Si Clarimond, lassé de souffrir tant d'outrages,1210
Éteignant son amour, te cédoit ce bonheur,
Quel besoin seroit-il de le piquer d'honneur?
Peut-être qu'un faux bruit nous apprend sa menace:
C'est à toi seulement de défendre ta place.
Ces coups du désespoir des amants méprisés1215
N'ont rien d'avantageux pour les favorisés.
Qu'il recoure, s'il veut, à ces fâcheux remèdes[562];
Ne lui querelle point un bien que tu possèdes;
Ton amour, que Daphnis ne sauroit dédaigner,
Court risque d'y tout perdre, et n'y peut rien gagner[563].
Avise encore un coup: ta valeur inquiète[564]
En d'extrêmes périls un peu trop tôt te jette.

FLORAME.

Quels périls?
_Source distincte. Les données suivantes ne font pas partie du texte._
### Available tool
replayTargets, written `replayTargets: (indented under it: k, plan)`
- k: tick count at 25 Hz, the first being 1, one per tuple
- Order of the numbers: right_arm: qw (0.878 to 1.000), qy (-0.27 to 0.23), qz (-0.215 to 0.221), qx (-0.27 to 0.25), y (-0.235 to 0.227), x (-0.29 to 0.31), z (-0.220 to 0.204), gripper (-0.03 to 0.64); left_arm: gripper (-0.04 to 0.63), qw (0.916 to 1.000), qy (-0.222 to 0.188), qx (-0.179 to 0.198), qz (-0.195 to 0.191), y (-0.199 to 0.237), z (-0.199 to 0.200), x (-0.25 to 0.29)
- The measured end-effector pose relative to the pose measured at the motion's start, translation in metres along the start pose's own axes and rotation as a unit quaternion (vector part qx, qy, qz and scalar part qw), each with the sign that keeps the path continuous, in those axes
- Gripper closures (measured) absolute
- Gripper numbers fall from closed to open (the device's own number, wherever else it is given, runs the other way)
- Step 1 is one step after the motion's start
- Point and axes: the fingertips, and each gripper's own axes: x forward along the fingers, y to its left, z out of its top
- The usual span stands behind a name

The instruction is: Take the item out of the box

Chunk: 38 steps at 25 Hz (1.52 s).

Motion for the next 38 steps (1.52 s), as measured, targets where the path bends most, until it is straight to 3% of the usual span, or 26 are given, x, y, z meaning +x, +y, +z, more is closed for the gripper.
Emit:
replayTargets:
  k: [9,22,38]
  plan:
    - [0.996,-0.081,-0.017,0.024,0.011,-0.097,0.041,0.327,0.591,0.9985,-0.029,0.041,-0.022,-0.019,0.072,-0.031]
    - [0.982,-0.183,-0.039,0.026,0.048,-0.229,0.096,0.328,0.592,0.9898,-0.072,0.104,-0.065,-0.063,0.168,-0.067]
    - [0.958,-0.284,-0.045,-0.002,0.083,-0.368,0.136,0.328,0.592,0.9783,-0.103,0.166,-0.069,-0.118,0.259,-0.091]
L'heur y suit le plus heureux amant.

THÉANTE.

Quelquefois le hasard en dispose autrement.

FLORAME.

Clarimond n'eut jamais qu'une valeur commune.1225

THÉANTE.

La valeur aux duels fait moins que la fortune.

FLORAME.

C'est par là seulement qu'on mérite Daphnis.

THÉANTE.

Mais plutôt de ses yeux par là tu te bannis.

FLORAME.

Cette belle action pourra gagner son père.

THÉANTE.

Je le souhaite ainsi plus que je ne l'espère.1230

FLORAME.

Acceptant un cartel, suis-je plus assuré?

THÉANTE.

Où l'honneur souffriroit rien n'est considéré.

FLORAME.

Je ne puis résister à des raisons si fortes;
Sur ma bouillante ardeur malgré moi tu l'emportes:
J'attendrai qu'on m'attaque.

THÉANTE.

Adieu donc.

FLORAME.

En ce cas,1235
Souviens-t'en, cher ami, tu me promets ton bras[565]?

THÉANTE.

Dispose de ma vie.

FLORAME, seul.

Elle est fort assurée,
Si rien que ce duel n'empêche sa durée.
Il en parle des mieux: c'est un jeu qui lui plaît;
Mais il devient fort sage aussitôt qu'il en est,1240
Et montre cependant des grâces peu vulgaires
A battre ses raisons par des raisons contraires.